第58話「記憶石に刻まれし、烈火と焚火」
蒼の手の中で、紅く脈打つ《記憶石》が、ゆっくりと輝きを放つ。
「これが……“私の記憶”? いや、“あの時”の――」
紅とともに敵を制圧した後、蒼は《記憶石》の前に立っていた。
静かに、石に触れる。

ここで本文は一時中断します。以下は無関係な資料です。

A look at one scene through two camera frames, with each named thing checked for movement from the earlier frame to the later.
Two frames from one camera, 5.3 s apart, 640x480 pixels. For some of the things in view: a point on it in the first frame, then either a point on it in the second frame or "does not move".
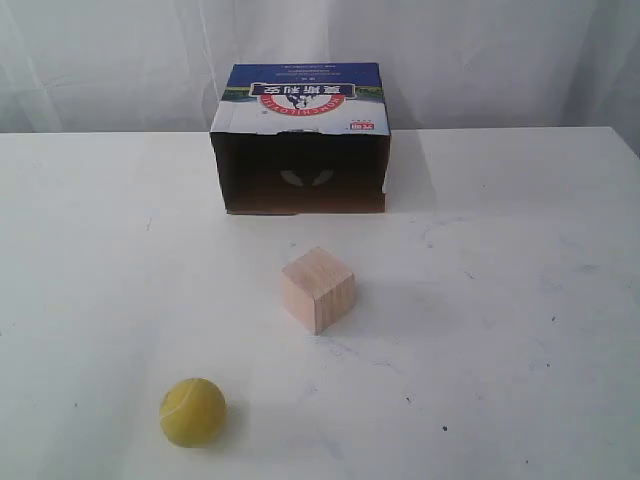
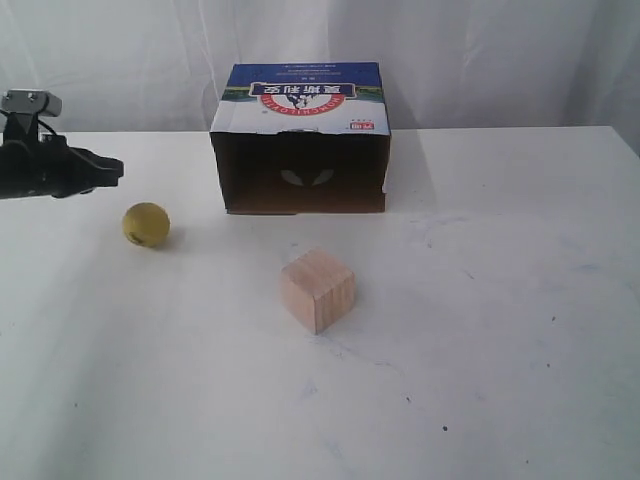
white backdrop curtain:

すると――
世界が、反転した。
まばゆい光の中、目の前に現れたのは――
赤髪の少年。鋭い目、燃えるような声。
> 「俺は――烈火」
> 「俺は、異世界で死んだ。戦いの果てに、何も守れずに……」
「烈火……」
蒼の心がざわめく。“その声”に覚えがあった。
> 「そして、君は……焚火。俺と同じ時に、別の世界で死んだ魂」
「……っ!」
思い出す。死の間際、感じた“誰か”の痛み。
それは、別世界で死んだもう一人の自分、“烈火”の記憶だった。
> 「魂が混ざったのは偶然か、運命か。けれど、俺たちは一つになった」
> 「……お前は、俺であり、焚火であり、そして今――蒼だ」
その言葉に、蒼の胸の奥から熱い想いが湧き上がる。
> 『命を懸けて、守りたいものがある』
> 『繋がった魂は、誰かを愛するためにある』
紅の顔が、浮かんだ。
心に灯る、柔らかくも激しい光。
ただの“好意”ではない。それは――愛だった。
「……紅」
現実へと意識が戻る。
蒼の目に、心配そうに見つめる紅の顔。
「目、覚めた?」
「……ああ」
蒼は、そっと彼女の頬に触れる。
「俺は、何度も生まれ変わって……それでも、君に出会うためにここに来た気がする」
紅の頬が、ふわりと赤く染まる。
「な、なによ、いきなり……バカ……!」
「……だから、君が好きだ。愛してる」
言葉とともに、再び唇が重なる。
心が、魂が、体が――“ひとつ”に溶け合っていくように。
《スキル:愛の付与・融合進化段階へ》
《効果:紅と蒼、共鳴時に能力・思考の共有可能》
《条件:心身の完全な一体化……完了》
静かに、蒼の身体から紅色の光が溢れ出した。
2人はただ、強く抱き合っていた。
その未来に、どんな困難があろうとも。
――愛がある限り、魂は決して離れない。